Love can do anything. Love can work miracles.
You may think:
“Sure. Love can work miracles. Lives have been saved, etc. etc. I believe it. What I don’t believe is that my love can work miracles in my life. I have given love that was not answered. My giving mammoth love didn’t bring my true love to me. All my love has not spared me in any way I can see – except perhaps to spare me from happiness – I can see that all right. My experience seems to have been that my love has been misunderstood, made too much of or not enough of. Life is too perplexing. I am sure that You have a full view of life, God. I just don’t.
“I want to say that You are not living my life. I am. You may say that You and I are One, yet I don’t see your heart hurting. You can say that Your heart is mine and vice versa, yet I don’t get it.
“God, I do not want You to hurt even once as I have been hurt. I do not want You to hurt at all. I am happy that You are wise and full of love and beyond all the discourse and developments of life as I know it. I would not want You to be otherwise, I hope You know that. I would not want to change You in any way. It is my individual self that I would like to change if I but knew how.
“I’m pretty sure that You would tell me to look at my life differently, and that this would make all the difference in the world. I am sure You are right. I simply don’t know how to change how I feel. When I feel good, I feel good. When I feel bad, I feel bad. And when either takes the spotlight, it has the spotlight. I do try to think positively. I do try and mean to receive all the goodness of the Universe. I do try to give love and I do give love, and, nevertheless, here I am feeling lost and away from life and its joy.
“I am a novice here. I don’t know how to be spontaneously happy or spontaneously anything at all. How I feel seems to be visited upon me.”
Now I must interrupt you, beloved. Please confess there are moments when you are spontaneously unhappy. It is not always that something outside you has brought it on. There you are, and, suddenly, you feel extreme sadness. And there are times when you may find yourself spontaneously happy. Happiness and unhappiness seem to arrive at their own insistence, not yours. It is this same way that you trip over a stone or find a diamond on the street. You don’t make it happen. It happens. This is how you see it.

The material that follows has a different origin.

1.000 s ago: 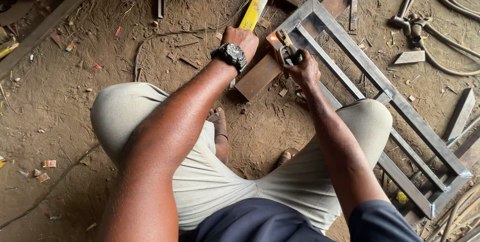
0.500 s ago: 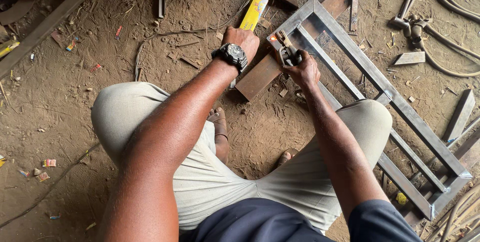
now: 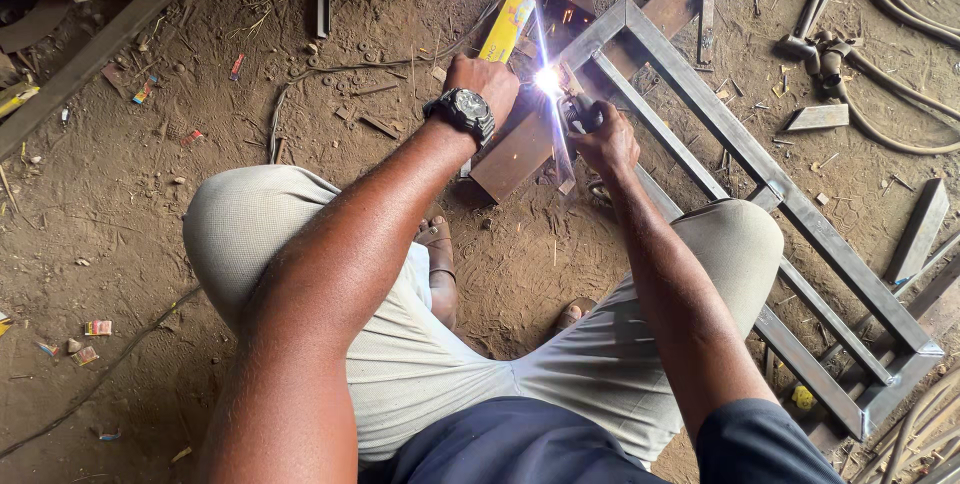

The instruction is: The person sits cross-legged on the ground and uses a welding torch to join the joints of a rectangular metal frame. They weld multiple corners and crossbars, then flip the frame to weld the opposite side.

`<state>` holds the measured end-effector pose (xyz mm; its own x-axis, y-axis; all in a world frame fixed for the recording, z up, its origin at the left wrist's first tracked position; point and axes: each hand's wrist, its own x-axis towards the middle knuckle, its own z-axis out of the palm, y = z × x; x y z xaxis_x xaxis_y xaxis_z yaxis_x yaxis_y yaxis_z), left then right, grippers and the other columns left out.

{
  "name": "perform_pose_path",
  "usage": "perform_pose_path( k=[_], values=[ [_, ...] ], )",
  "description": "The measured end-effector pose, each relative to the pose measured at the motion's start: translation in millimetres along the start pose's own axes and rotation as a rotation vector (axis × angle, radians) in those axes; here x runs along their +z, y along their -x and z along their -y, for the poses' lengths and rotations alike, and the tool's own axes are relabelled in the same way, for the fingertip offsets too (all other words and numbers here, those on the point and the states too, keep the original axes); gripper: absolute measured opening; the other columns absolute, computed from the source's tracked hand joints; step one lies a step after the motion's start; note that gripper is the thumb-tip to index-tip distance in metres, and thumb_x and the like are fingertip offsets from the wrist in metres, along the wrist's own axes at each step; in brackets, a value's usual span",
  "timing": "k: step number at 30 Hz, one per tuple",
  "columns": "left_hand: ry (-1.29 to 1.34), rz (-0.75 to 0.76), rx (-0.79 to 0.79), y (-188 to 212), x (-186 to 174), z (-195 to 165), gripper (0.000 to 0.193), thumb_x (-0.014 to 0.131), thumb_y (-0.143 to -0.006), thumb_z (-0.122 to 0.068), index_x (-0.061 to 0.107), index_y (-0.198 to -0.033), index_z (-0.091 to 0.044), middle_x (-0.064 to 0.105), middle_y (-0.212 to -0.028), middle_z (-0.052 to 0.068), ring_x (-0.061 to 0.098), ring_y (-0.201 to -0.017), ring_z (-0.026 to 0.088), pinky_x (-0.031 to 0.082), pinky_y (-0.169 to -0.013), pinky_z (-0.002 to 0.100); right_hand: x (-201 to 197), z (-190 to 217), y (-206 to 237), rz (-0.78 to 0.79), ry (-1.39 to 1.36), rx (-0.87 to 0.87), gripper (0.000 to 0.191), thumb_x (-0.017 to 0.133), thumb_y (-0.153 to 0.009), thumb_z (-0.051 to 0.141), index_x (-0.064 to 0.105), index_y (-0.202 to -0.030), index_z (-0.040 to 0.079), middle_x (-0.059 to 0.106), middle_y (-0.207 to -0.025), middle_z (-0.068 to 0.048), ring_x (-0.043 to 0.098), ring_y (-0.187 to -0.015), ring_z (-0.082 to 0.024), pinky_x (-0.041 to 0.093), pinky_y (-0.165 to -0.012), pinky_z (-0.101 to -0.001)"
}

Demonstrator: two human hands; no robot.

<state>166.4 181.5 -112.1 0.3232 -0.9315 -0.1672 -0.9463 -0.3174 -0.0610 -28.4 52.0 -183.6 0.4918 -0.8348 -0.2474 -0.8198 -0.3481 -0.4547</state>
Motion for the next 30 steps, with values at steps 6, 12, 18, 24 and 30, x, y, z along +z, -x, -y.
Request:
perform_pose_path(
  k=[6,12,18,24,30],
  values=[
    [-0.055,0.016,0.01,-2.4,2.0,-0.4,0.021,0.06,-0.1,-0.021,0.078,-0.098,-0.011,0.077,-0.089,0.01,0.075,-0.082,0.024,0.054,-0.076,0.044,-1.3,-1.8,0.8,-0.053,-0.061,-0.014,0.075,0.089,-0.063,0.038,0.064,-0.131,0.022,0.068,-0.117,-0.009,0.067,-0.106,-0.025,0.056,-0.087,-0.0443],
    [-0.041,0.016,0.007,-2.1,-0.6,0.2,0.02,0.061,-0.1,-0.021,0.078,-0.098,-0.011,0.077,-0.091,0.01,0.075,-0.083,0.024,0.054,-0.076,0.044,-4.1,-0.2,0.8,-0.008,-0.066,-0.001,0.068,0.088,-0.068,0.044,0.067,-0.128,0.019,0.07,-0.117,-0.008,0.068,-0.105,-0.022,0.056,-0.089,-0.0425],
    [-0.068,0.008,0.006,1.0,0.5,-0.9,0.02,0.062,-0.1,-0.022,0.078,-0.099,-0.011,0.077,-0.09,0.01,0.075,-0.082,0.024,0.054,-0.077,0.043,-1.3,1.2,2.9,-0.003,-0.052,-0.026,0.074,0.091,-0.066,0.042,0.064,-0.131,0.018,0.069,-0.115,-0.009,0.067,-0.102,-0.023,0.057,-0.086,-0.0428],
    [-0.075,0.022,0.01,0.7,-0.1,-1.0,0.02,0.063,-0.099,-0.023,0.077,-0.1,-0.01,0.077,-0.089,0.01,0.075,-0.081,0.023,0.054,-0.078,0.044,0.3,3.2,1.3,0.032,-0.046,0.009,0.072,0.09,-0.067,0.039,0.065,-0.132,0.019,0.067,-0.117,-0.009,0.067,-0.103,-0.022,0.058,-0.081,-0.0401],
    [-0.041,-0.014,0.015,0.9,2.2,-0.8,0.018,0.062,-0.098,-0.022,0.078,-0.096,-0.014,0.077,-0.09,0.008,0.075,-0.085,0.024,0.054,-0.076,0.044,1.1,1.7,1.5,-0.006,-0.036,-0.025,0.078,0.093,-0.065,0.04,0.063,-0.133,0.019,0.067,-0.117,-0.009,0.065,-0.105,-0.023,0.055,-0.087,-0.0439]
  ],
)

I ask you to see life differently in this way:
Have in mind the joy of finding a diamond. Don’t have in mind fear of tripping and falling. I understand that, in human life, both occur, and you could trip over a stone while you are thinking of finding a diamond. I don’t say that finding happiness or unhappiness is a magic trick that you perform. I am saying that you are not a victim. Yes, unanticipated accidents happen, and accidents anticipated also happen. If you are thinking of a chocolate cake, you are more likely to find one in front of you because you honor a chocolate cake in your thoughts.
When you think of a mishap or tragedy in front of you, a mishap or tragedy has been thought of and is more likely to find you. I have said before your welcome thoughts give you more happiness while you think of them. There is more joy for you in thinking about chocolate cake than there is joy for you in thinking of something you don’t want. It’s also possible to conjure a certain sweetness in seeing yourself as the hero of a tragedy, how the tears fall, how you suffer, how brave you are. Is this not also possible? Beyond your thoughts, you absorb the emotions that are deeper than the thoughts.
Yes, you are right. There is so much you don’t understand. Maybe you don’t have to understand. Maybe just keep your attention on the brass rail as at a merry-go-round at a carnival, and then you will see the brass rail more easily.